This is our future, hopefully, but we are still several years away from it. Our boys are just one month old at this point, just getting past that critical stage that weakened dairy bull calves come in- will they live or will they die? Yes, they got their colustrum and about one week of whole, raw milk at the dairy they were born at. After that it was our turn to care for them, trying to keep them alive and gaining on nutritionally-inferior powdered milk. At some point we hope to have a nurse cow if we are going to keep buying inexpensive dairy bull calves. But we sorta lept into getting this batch of 4 calves before we had everything perfect, knowing that it will take two years before they are ready to even use as oxen. This is a long-term process. If we get it right, these guys will be with us for 10, maybe 12 years.
Jerseys are a pretty light-bodied breed for oxen, but easy to come by and handle for new teamsters like ourselves. At full size, we will be lucky to have them weigh in at 1,500-1,600 pounds. On the other hand, a Milking Shorthorn steer, a sought after oxen breed, will get up to 2,300 pounds at full size. But you can see in the picture above that Jerseys can get plenty big enough to do some farmwork or logging, which are the things we hope to use them for.
Why oxen? If you are like me, you maybe thought that oxen were a special breed. In my head I had always pictured a much hairier, hardy-looking animal, more akin to a yak. But any cattle breed can be transformed into a work animal with the right amount of patience and training. Just make sure they will have horns- a polled cattle breed won't make a good oxen. The horns are necessary for keeping the yokes on. My husband and I have been enamored with the concept of draft animal power for some time now- it just didn't exist much in the part of California we farmed in so it was difficult to gain the necessary skills. During our travels in 2011, we made sure to visit a couple farms that used draft animals. The first was Green Gate Farms in Austin, Texas that used a pony for pulling a small cart and humans around. Next was Claddagh Farm in Montville, Maine that used draft horses for cultivation, haying, and logging. After that we sought out Tillers International in Kalamazoo, Michigan for some hands-on training, this time with oxen. At Tillers we took an oxen basics class for one week and stayed on the following week to volunteer with their hay harvest. We also got a chance to work a bit with their Belgian draft horses, providing me one of the most spiritual experiences of my life using a team to mow down a field of cover crops.

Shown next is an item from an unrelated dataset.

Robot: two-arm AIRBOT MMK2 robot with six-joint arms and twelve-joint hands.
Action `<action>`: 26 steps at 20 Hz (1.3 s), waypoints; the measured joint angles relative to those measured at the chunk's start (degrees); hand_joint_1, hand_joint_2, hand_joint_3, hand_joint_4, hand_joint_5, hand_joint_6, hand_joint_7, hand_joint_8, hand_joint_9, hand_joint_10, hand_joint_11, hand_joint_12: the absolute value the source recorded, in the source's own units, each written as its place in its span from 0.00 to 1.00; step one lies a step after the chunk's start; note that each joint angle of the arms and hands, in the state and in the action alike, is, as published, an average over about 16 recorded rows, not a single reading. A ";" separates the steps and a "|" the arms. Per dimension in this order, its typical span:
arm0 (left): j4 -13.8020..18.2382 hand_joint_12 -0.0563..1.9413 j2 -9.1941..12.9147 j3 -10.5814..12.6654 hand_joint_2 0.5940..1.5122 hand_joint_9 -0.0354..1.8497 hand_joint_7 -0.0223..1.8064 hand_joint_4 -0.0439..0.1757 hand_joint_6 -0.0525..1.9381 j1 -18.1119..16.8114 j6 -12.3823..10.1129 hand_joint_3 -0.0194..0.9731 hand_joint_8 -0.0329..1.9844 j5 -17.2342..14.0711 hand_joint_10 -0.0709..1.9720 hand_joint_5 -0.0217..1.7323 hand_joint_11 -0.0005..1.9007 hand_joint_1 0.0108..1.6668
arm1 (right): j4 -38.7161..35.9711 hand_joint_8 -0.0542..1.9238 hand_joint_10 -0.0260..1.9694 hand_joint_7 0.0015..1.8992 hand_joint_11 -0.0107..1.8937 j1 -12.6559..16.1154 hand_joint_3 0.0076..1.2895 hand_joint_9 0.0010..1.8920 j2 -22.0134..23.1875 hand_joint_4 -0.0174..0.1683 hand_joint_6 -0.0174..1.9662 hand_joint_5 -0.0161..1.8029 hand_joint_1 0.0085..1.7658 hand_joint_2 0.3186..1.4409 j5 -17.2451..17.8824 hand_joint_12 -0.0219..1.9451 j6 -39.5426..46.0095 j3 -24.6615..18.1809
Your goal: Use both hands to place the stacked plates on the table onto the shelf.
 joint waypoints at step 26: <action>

My hubbie making our oxen yoke at Tillers International class, Aug. 2011
There are many reasons to consider draft animals- directly they don't burn fossil fuels, they can be fed on home-grown forages, their waste products are fertilizer, they can reproduce themselves (if given the chance!), their maintenance costs are usually in the form of your time & patience, they have more personality than a tractor, they can bring fun to your farming experience, they can appreciate over time instead of depreciating like a tractor (a well-trained draft team can fetch a pretty penny), and they are very versatile around a farm/homestead. You can use them for soil tillage, weeding, harvesting certain crops, mowing, haying, moving materials, logging, cutting firewood, collecting maple syrup, setting fence, and more. Can a single tractor do that? Probably not.
We have decided to start with oxen because of their low costs of entry. You can buy dairy bull calves for $10-40 each. You can make your own yoke. Cattle don't suffer the inumerable maladies that equines do. The costs of exit are low too- if that ox doesn't work out for some reason, you can eat it! Of course you could do the same with equine, we just don't have much of a culture of eating horse-flesh in this country. The drawbacks of oxen over horses or mules is probably their speed. At this point, we aren't trying to farm hundreds of acres with them, so I don't really see slow speed as a problem. Their slowness also makes them easier to handle by children and we hope to engage our daughter in training and using these guys.
Here is what our "oxen-to-be" look like so far. Keep in mind they are only one month old! We keep them in a well bedded horse stall during the frigid nights and let them romp outside once the temp gets above 20 during the day. Feeding includes 3x day non-medicated 22% protein milk replacer, electrolytes, and probiotics. We are also giving them around .5lb/day of 18% protein textured feed ration made up of oats, mollasses, & vitamins. Starting this month we will let them out onto some grass for a couple hours a day to begin their grazing habit as their little rumens develop. As for training, we are just walking each of them with a halter every couple days, getting them used to it and spending time brushing and petting them. I have to admit, it's a lot of fun having these guys in our life. I call them "my boys".